= EXERCISE INSTRUCTIONS =
Beginning at the line that contains "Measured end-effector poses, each", return every remaining line of the data below exactly; return nothing before it.

[Saved data entries]
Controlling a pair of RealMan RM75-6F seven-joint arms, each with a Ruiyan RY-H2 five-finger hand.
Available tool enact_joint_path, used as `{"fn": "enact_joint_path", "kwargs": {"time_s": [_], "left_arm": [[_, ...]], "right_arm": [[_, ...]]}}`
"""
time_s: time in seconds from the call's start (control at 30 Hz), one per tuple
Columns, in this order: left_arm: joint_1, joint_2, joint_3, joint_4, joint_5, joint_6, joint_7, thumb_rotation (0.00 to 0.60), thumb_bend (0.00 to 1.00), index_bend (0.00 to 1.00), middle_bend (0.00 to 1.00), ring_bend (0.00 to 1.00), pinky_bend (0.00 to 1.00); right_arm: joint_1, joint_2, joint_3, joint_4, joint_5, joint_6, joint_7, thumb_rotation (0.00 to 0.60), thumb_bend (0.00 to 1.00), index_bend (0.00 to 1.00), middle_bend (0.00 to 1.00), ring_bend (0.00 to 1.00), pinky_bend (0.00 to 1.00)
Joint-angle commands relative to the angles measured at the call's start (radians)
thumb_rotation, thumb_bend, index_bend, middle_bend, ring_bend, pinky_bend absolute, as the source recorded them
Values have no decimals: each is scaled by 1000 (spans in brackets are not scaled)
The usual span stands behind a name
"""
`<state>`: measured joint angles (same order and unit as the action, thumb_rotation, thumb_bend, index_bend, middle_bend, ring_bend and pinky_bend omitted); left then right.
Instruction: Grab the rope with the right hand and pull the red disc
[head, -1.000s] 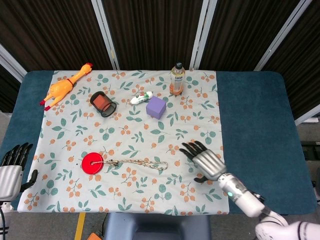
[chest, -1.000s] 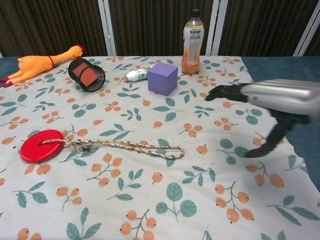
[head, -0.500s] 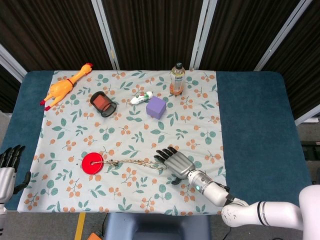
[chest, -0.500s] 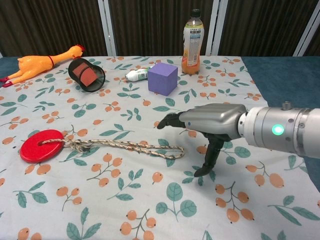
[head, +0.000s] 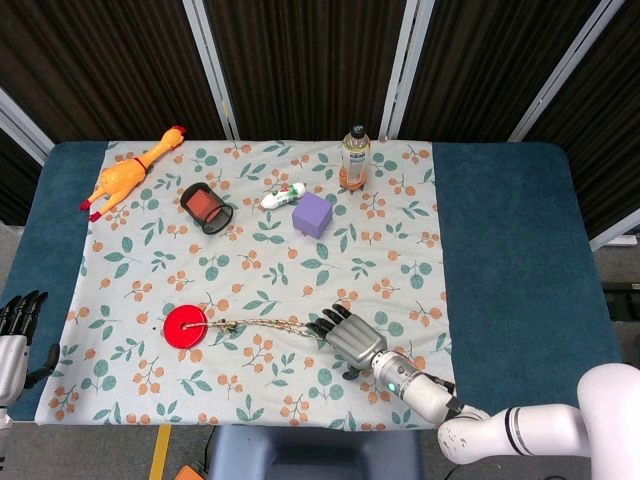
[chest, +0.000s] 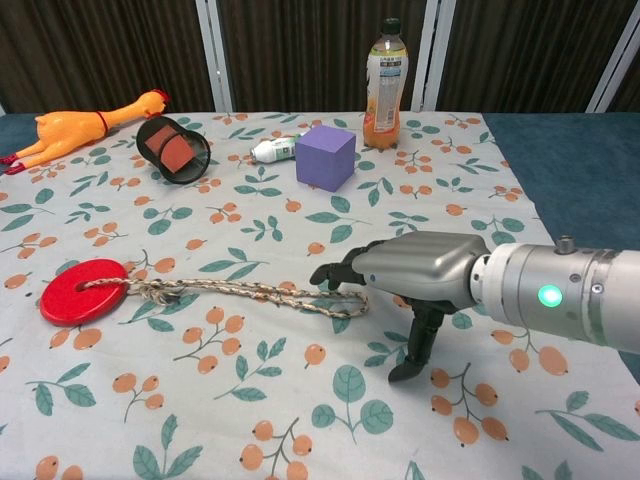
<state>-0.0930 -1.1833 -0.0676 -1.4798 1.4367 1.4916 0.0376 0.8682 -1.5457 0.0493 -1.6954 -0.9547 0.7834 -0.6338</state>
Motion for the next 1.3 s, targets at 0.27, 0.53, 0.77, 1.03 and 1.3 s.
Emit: {"fn": "enact_joint_path", "kwargs": {"time_s": [0.27,0.53,0.77,1.03,1.3], "left_arm": [[3,0,-1,5,-1,-1,-6,600,461,0,56,25,131],[5,-2,0,6,-3,-4,-6,600,461,0,56,26,131],[6,-5,0,14,-5,-7,-9,600,461,0,56,24,131],[8,-8,-1,22,-8,-10,-22,600,462,0,57,24,131],[10,-8,-2,27,-3,-6,-34,600,461,0,56,24,131]], "right_arm": [[17,4,-14,-10,28,13,18,600,262,0,418,13,0],[25,33,-21,-30,38,8,53,600,314,0,592,103,0],[38,57,-9,-58,83,-11,103,600,390,40,699,224,0],[-9,62,19,-75,1,101,179,600,664,781,783,727,781],[-115,141,42,-80,-122,215,361,600,790,820,783,871,970]]}}
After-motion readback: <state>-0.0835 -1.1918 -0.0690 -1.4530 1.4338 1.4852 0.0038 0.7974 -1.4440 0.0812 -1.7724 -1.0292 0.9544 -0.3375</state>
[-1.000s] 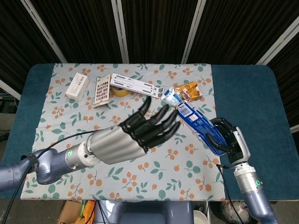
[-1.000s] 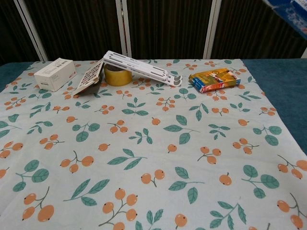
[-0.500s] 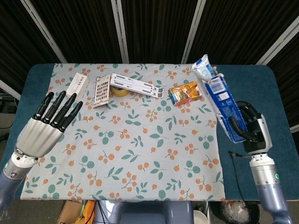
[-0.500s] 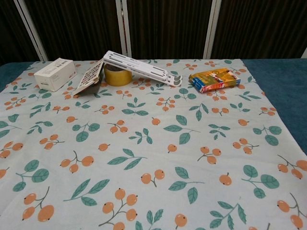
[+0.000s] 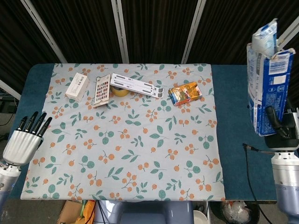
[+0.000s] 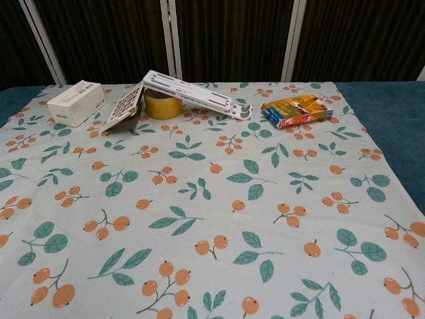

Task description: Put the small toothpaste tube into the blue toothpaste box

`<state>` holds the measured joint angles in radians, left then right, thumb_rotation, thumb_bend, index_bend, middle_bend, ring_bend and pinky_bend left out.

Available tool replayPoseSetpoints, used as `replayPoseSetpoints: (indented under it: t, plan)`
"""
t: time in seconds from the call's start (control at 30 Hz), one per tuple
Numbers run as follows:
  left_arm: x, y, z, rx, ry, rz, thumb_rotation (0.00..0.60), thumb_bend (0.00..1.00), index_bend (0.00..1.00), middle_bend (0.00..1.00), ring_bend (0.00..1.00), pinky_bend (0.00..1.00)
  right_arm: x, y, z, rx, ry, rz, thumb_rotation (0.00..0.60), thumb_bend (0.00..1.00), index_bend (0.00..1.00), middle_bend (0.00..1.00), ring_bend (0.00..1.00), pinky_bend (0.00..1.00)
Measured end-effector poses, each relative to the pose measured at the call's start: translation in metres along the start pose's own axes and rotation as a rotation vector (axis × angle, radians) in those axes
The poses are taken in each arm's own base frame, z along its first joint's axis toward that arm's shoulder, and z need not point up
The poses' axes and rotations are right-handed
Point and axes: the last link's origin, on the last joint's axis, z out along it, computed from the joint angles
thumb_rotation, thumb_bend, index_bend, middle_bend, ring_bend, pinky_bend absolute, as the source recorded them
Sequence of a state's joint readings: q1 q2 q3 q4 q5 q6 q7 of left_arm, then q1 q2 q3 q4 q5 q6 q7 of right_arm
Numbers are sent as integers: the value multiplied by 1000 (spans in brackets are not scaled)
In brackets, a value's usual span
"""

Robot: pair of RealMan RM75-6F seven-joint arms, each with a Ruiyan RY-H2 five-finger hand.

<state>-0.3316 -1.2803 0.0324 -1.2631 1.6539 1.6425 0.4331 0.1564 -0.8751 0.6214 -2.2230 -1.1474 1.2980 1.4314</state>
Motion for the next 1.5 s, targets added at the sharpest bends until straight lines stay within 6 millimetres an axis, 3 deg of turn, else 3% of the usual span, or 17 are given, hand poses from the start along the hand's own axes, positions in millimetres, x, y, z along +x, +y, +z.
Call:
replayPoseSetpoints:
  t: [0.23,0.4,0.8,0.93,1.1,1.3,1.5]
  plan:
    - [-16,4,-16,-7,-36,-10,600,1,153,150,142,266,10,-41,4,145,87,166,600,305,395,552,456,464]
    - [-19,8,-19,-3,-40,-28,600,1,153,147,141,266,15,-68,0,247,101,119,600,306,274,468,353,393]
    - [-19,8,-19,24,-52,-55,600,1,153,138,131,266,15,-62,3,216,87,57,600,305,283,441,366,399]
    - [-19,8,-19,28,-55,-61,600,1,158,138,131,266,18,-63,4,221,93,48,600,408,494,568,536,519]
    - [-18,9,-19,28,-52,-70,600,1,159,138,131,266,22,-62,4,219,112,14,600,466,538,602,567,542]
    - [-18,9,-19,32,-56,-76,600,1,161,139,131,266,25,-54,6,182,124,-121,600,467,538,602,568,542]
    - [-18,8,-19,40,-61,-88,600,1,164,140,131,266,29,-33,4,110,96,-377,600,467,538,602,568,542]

= OUTPUT =
Measured end-effector poses, each relative to the pose measured at the call's start: translation in metres along the start pose's own axes and rotation as a rotation vector (axis × angle, radians) in those axes
The poses are taken in each arm's own base frame, z along its first joint's axis toward that arm's shoulder, and z need not point up
The poses' axes and rotations are right-handed
Point and axes: the last link's origin, on the last joint's axis, z out along it, computed from the joint angles
thumb_rotation, thumb_bend, index_bend, middle_bend, ring_bend, pinky_bend absolute, as the source recorded them
Sequence of a state's joint readings: q1 q2 q3 q4 q5 q6 q7 of left_arm, then q1 q2 q3 q4 q5 q6 q7 of right_arm
Numbers are sent as integers: the value multiplied by 1000 (spans in brackets are not scaled)
In brackets, a value's usual span
"""

Robot: pair of RealMan RM75-6F seven-joint arms, each with a Ruiyan RY-H2 five-finger hand.

<state>-0.3316 -1.2803 0.0324 -1.2631 1.6539 1.6425 0.4331 0.1564 -0.8751 0.6214 -2.2230 -1.1474 1.2980 1.4314</state>
Motion for the next 1.5 s, targets added at the sharpest bends until straight lines stay within 6 millimetres an axis, 3 deg of turn, else 3% of the usual span, or 17 are given, hand poses from the start along the hand's own axes, positions in millimetres, x, y, z along +x, +y, +z.
Call:
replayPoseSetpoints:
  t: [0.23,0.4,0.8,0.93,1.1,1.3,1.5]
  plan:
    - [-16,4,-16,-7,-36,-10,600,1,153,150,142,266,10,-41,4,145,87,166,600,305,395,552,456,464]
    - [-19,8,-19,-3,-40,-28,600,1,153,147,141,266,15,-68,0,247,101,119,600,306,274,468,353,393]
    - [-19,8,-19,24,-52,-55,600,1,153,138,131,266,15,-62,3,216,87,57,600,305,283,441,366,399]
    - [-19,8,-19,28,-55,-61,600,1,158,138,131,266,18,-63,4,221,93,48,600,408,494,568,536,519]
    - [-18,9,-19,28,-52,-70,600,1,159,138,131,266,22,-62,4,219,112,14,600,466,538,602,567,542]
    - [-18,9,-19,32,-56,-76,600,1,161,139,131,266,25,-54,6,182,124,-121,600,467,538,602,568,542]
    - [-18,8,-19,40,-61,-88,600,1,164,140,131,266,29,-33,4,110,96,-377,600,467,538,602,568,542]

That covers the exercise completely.